Just as a sanity check: contract \eqref{3} with $\epsilon_{k_1\cdots k_n}$ and compare with \eqref{2} to see that, indeed
$$
\epsilon_{k_1\cdots k_n}\epsilon_{k_1\cdots k_n} = n!\,.
$$
But back to business. I will now do something weird. Let me take the entries of $A$ to be *symbols*, namely
$$
A_{i,j} \equiv \delta_{i, K_j}\,.
$$
By that I do *not* mean the identity matrix but rather
$$
A = \left(\begin{matrix}
\delta_{1,K_1} &\delta_{1,K_2} &\ldots&\delta_{1,K_n}\\
\delta_{2,K_1} &\delta_{2,K_2} \\
\vdots && \ddots\\
\delta_{n,K_1}&&&\delta_{n,K_n}
\end{matrix}\right)\,.
$$
The symbols still commute, so everything goes through, but now \eqref{2} and \eqref{3} say
$$
\epsilon_{i_1\cdots i_n} \delta_{k_1,K_{i_1}}\cdots \delta_{k_n,K_{i_n}} = \frac1{n!} \epsilon_{k_1\cdots k_n}\epsilon_{i_1\cdots i_n}\epsilon_{j_1\cdots j_n}\delta_{j_1,K_{i_1}}\cdots \delta_{j_n,K_{i_n}}\,.
$$
That's *a lot* of indices, I apologize. But we can work our way to a more readable expression. First let's just contract the $\delta$'s in the right hand side
$$
\epsilon_{i_1\cdots i_n} \delta_{k_1,K_{i_1}}\cdots \delta_{k_n,K_{i_n}} = \frac1{n!} \epsilon_{k_1\cdots k_n}\epsilon_{i_1\cdots i_n}\epsilon_{K_{i_1}\cdots K_{i_n}}\,.
$$
Now notice that the sum over the $i_a$'s in the RHS produces $n!$ times the same term, because I can either have an even or odd permutation, but the sign of the $\epsilon_{i_1\ldots}$ tensor is the same as that of the $\epsilon_{K_{i_1}\cdots}$ tensor. So
$$
\epsilon_{i_1\cdots i_n} \delta_{k_1,K_{i_1}}\cdots \delta_{k_n,K_{i_n}} = \epsilon_{k_1\cdots k_n}\epsilon_{K_1\cdots K_n}\,.
$$
Finally, the left hand side is by definition the antisymmetrization of the $\delta$'s over the second index. By convention the antisymmetrization has weight $1$ (see here or here), meaning that it doesn't overcount. Since here we instead have $n!$ terms we have to multiply by that.
$$
n!\,\delta_{k_1,[K_1}\cdots \delta_{k_n,K_n]} = \epsilon_{k_1\cdots k_n}\epsilon_{K_1\cdots K_n}\,.
$$
I also replaced $i_a$ by $a$ because they are antisymmetrized so the order they had initially doesn't matter and I can re-sort them as I please (paying signs of course).

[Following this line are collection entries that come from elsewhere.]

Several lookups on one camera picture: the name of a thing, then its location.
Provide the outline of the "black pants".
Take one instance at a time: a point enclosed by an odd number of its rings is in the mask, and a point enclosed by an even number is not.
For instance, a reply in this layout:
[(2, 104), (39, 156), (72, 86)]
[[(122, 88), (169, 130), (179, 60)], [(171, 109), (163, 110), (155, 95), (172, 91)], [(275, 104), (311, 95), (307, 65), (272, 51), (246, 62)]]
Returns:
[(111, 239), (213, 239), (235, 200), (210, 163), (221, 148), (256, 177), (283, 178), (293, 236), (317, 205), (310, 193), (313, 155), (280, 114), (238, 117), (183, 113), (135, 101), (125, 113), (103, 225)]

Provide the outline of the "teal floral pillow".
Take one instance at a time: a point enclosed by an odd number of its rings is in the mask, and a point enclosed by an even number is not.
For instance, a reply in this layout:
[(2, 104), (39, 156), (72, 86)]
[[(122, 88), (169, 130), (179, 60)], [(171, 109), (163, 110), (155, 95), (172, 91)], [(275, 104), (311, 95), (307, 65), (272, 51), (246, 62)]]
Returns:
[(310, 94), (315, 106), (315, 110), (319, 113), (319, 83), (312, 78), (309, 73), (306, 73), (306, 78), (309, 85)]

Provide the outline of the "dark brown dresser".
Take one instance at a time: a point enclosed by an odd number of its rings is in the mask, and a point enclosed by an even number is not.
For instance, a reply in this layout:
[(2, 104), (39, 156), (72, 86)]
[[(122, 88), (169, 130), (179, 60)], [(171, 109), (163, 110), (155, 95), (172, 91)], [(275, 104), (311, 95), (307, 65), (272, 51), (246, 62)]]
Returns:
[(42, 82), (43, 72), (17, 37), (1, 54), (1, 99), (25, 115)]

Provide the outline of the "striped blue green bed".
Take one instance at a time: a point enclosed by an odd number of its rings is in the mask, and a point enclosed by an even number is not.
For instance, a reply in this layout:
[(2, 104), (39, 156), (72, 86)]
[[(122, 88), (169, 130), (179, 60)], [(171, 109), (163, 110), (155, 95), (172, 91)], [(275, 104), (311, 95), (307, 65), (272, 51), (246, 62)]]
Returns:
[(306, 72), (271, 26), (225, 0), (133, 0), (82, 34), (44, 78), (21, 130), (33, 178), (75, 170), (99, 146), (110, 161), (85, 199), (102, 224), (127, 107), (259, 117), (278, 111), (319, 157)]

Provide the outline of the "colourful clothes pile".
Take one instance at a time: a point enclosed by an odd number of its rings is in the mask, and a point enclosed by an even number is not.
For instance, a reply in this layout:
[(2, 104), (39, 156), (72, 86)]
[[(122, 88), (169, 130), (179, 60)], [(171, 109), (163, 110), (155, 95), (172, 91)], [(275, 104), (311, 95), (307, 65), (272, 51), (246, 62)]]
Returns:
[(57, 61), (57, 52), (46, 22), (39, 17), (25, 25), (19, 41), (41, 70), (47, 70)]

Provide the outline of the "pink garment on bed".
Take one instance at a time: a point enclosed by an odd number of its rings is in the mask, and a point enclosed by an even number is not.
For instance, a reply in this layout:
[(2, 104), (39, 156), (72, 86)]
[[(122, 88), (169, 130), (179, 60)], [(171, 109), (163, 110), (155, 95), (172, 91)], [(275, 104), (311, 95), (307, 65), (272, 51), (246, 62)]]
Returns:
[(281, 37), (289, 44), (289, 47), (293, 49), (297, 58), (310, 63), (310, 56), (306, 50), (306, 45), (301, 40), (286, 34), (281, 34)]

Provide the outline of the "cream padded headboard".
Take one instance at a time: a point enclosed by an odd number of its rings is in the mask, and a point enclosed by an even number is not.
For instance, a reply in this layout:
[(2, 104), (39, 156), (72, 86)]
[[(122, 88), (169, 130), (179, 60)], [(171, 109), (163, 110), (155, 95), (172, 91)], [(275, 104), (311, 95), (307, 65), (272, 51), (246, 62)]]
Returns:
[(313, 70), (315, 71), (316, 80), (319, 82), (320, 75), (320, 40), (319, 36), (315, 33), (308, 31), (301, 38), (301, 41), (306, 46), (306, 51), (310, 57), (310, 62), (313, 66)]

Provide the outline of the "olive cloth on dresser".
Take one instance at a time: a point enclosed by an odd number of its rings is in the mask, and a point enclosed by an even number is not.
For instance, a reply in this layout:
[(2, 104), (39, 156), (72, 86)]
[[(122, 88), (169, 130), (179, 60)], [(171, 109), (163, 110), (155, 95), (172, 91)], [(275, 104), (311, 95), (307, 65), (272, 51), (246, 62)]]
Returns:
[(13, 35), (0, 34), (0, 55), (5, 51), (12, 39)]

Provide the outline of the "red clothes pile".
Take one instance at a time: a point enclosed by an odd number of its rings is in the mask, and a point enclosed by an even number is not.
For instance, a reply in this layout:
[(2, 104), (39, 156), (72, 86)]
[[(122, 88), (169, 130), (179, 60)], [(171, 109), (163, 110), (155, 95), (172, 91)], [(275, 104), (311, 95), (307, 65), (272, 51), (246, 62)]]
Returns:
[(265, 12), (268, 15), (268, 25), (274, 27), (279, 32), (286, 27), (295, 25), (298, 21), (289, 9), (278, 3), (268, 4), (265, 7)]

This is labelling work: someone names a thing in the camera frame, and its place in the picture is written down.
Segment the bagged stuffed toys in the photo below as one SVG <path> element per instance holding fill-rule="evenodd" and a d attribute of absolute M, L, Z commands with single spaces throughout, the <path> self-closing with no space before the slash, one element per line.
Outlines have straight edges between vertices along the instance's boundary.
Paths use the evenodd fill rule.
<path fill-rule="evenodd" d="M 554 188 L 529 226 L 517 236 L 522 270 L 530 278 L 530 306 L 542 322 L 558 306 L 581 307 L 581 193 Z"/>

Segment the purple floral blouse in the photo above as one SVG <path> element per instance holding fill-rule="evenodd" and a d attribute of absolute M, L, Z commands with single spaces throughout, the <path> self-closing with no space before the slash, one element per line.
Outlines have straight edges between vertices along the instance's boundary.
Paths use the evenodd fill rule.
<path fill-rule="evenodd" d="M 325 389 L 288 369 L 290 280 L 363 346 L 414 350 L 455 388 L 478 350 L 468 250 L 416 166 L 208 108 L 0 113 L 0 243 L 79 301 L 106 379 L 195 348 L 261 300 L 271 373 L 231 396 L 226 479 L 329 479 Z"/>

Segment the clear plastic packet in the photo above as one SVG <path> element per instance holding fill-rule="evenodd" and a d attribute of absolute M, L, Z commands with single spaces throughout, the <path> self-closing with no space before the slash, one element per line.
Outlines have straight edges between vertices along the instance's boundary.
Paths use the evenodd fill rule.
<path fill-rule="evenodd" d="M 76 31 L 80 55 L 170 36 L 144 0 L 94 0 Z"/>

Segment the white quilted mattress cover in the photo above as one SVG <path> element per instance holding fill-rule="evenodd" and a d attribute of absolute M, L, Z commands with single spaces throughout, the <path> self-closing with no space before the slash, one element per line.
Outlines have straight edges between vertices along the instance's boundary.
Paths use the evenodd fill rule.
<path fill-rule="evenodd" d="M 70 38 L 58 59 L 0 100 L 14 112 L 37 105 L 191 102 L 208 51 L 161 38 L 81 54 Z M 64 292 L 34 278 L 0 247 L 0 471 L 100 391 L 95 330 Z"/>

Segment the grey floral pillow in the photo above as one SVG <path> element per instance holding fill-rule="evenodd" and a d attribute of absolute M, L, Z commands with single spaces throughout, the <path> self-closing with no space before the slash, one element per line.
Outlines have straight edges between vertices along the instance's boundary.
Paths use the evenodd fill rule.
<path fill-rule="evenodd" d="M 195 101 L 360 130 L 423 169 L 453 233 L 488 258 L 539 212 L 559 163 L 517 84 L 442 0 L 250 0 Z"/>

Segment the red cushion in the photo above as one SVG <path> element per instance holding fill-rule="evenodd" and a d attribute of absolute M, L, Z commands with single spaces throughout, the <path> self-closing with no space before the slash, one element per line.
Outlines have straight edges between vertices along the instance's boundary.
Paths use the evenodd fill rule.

### Proof of the equality \eqref{1} \eqref{2}.

Take the expression \eqref{1} and exchange the position of $A_{p, i_p}$ and $A_{q, i_q}$. For the sake of concreteness let's say $p<q$. This does nothing because the entries of the matrix are just numbers!
$$
\begin{aligned}
\det A &= \epsilon_{i_1\cdots i_n} A_{1,i_1}\cdots A_{p, i_p}\cdots A_{q, i_q}\cdots A_{n,i_n}
\\& = \epsilon_{i_1\cdots i_n} A_{1,i_1}\cdots A_{q, i_q}\cdots A_{p, i_p}\cdots A_{n,i_n}\,.
\end{aligned}
$$
Ok, nothing happened, but let me now swap $i_p$ and $i_q$ in the $\epsilon$:
$$
\epsilon_{i_1\cdots i_p\cdots i_q\cdots i_n} = -\epsilon_{i_1\cdots i_q\cdots i_p\cdots i_n}\,.
$$
Obvious! We get a minus sign. So therefore I'll just rename $i_p$ to $i_q$ and $i_q$ to $i_p$ (I'm always free to do so since there are summed over)
\begin{aligned}
\det A &= \epsilon_{i_1\cdots i_n} A_{1,i_1}\cdots A_{p, i_p}\cdots A_{q, i_q}\cdots A_{n,i_n}
\\& = -\epsilon_{i_1\cdots i_n} A_{1,i_1}\cdots A_{q, i_p}\cdots A_{p, i_q}\cdots A_{n,i_n}\,.
\end{aligned}
We have just proven that in the product $A_{1,i_1}\cdots A_{n,i_n}$ we can antisymmetrize over the *row* indices as well. That's because, as we saw, swapping any two row indices gives the same contribution up to a sign. We can then say
$$
\det A = \frac{1}{n!}\sum_{\sigma \in S_n}\mathrm{sgn}(\sigma)\,\epsilon_{i_1\cdots i_n} A_{\sigma(1),i_1}\cdots A_{\sigma(n),i_n}\,,
$$
where $S_n$ is the permutation group of $n$ elements and $\mathrm{sgn}(\sigma)$ is the parity of the permutation. I divided by $n!$ because every term is now counted $|S_n|= n!$ times. You might know that, in general, for any tensor
$$
\sum_{\sigma \in S_n}\mathrm{sgn}(\sigma) \,T_{\sigma(1)\cdots \sigma(n)} = \epsilon_{i_1\ldots i_n} T_{i_1\ldots i_n}\,.
$$
This is basically by definition of $\epsilon_{i_1\ldots i_n}$. Looking back, we just proved \eqref{2}.